Olive oil-packed tuna is mixed with orzo, celery, dill, lemon and mayo to make this light and flavorful cold tuna and orzo pasta salad. 


Units Scale
  • 1 pound (about 2 1/2 cups) uncooked orzo
  • Two 5-ounce cans tuna packed in olive oil
  • 1/3 cup mayonnaise, plus more to taste
  • 2 ribs celery, chopped (or more to taste)
  • 2 to 4 green onions, sliced
  • 1/4 cup chopped fresh dill or parsley (or more to taste)
  • Zest of 1 small lemon
  • 2 tablespoons lemon juice (or more to taste)
  • A few grinds black pepper
  • Salt, to taste

Optional Additional Ingredients

  • Cucumber, sliced
  • Capers (about 2 tablespoons)
  • Grated carrot
  • White or red onion, finely chopped
  • More fresh herbs (mint or basil)
  • Arugula or sprouts (roughly chopping the arugula makes it easier to eat in the salad)

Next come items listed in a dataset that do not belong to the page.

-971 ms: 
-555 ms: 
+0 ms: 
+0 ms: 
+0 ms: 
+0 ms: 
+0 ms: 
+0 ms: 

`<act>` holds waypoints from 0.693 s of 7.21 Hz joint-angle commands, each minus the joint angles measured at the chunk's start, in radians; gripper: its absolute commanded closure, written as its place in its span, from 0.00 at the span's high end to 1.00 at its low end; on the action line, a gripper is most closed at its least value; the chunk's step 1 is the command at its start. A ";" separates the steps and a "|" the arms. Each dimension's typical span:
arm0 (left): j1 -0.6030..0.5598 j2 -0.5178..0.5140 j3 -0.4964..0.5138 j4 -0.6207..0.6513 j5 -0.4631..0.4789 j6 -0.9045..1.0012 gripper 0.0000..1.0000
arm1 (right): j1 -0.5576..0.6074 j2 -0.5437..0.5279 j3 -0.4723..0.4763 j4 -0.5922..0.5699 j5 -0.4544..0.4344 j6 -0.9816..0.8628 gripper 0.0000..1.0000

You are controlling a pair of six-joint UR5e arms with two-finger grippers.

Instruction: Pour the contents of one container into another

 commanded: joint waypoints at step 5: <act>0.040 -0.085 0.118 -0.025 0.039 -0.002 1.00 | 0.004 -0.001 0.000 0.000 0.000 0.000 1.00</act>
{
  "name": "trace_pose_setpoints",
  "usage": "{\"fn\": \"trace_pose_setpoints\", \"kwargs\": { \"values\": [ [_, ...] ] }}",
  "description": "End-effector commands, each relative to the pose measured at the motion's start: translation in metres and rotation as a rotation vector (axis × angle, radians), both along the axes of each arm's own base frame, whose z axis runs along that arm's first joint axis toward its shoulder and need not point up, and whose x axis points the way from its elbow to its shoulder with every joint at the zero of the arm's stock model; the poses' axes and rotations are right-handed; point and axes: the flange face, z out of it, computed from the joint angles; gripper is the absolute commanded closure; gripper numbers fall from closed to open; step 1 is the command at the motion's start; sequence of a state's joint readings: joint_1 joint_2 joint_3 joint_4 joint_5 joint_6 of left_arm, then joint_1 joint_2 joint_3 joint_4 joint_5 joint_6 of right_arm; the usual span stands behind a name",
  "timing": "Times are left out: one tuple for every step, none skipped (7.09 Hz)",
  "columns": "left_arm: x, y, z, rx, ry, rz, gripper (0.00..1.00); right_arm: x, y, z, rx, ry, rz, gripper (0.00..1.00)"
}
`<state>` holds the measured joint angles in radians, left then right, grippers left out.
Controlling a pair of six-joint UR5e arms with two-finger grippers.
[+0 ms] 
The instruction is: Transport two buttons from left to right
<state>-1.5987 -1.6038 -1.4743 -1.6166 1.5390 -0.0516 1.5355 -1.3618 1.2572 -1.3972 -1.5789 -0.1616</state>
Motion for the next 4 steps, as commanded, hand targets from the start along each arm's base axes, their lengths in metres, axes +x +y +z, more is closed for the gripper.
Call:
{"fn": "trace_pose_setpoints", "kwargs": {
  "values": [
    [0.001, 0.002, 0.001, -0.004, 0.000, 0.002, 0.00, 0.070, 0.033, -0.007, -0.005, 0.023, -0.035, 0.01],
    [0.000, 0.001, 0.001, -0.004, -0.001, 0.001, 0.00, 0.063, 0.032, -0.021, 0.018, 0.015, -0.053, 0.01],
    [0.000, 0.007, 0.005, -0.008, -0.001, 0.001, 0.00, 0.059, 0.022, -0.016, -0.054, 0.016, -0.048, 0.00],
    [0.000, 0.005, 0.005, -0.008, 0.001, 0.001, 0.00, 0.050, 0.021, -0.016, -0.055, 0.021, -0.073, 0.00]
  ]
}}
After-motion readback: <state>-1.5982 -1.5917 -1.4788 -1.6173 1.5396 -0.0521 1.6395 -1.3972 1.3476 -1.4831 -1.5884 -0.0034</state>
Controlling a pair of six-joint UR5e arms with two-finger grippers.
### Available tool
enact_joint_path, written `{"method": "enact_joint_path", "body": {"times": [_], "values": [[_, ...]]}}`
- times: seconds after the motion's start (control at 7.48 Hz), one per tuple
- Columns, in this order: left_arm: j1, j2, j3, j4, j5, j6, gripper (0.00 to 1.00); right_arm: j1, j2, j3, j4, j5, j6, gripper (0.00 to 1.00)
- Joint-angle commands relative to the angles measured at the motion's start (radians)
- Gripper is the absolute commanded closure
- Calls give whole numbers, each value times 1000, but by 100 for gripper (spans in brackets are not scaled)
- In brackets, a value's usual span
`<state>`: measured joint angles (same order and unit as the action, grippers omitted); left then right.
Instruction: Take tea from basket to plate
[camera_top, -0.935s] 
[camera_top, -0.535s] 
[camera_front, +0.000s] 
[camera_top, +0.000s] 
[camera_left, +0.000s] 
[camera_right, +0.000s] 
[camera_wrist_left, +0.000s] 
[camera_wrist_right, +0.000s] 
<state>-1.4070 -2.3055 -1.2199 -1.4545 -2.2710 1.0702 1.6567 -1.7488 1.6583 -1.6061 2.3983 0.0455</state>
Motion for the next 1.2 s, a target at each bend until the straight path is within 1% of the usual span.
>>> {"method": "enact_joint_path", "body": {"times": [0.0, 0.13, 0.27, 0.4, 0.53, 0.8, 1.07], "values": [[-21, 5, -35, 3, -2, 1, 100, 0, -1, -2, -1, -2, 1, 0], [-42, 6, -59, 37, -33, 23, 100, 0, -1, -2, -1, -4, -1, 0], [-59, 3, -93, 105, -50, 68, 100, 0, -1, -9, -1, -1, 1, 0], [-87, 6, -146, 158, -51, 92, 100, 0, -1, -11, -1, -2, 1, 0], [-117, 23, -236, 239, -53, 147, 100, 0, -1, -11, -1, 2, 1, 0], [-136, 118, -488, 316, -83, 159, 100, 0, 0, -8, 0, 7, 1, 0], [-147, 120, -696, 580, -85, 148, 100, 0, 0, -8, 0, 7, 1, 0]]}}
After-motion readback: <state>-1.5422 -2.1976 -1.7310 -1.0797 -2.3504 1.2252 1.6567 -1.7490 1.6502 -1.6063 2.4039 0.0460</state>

  1. Cook the orzo according to package instructions, or use your Instant Pot to make Instant Pot Orzo
  2. Let the orzo cool to room temperature while prepping the rest of the ingredients. 
  3.  In a large bowl, combine the orzo with the entire cans of tuna (tuna + oil), mayonnaise, celery, green onion, dill, lemon zest and lemon juice. Mix well. 
  4. Add a few grinds of black pepper and a generous amount of salt to taste.
  5. Taste and adjust the flavor to your liking, adding more mayo and/or lemon juice if needed.
  6. If this salad has been refrigerated for a day, you'll probably have to adjust the flavors again before serving, most likely adding more lemon and salt.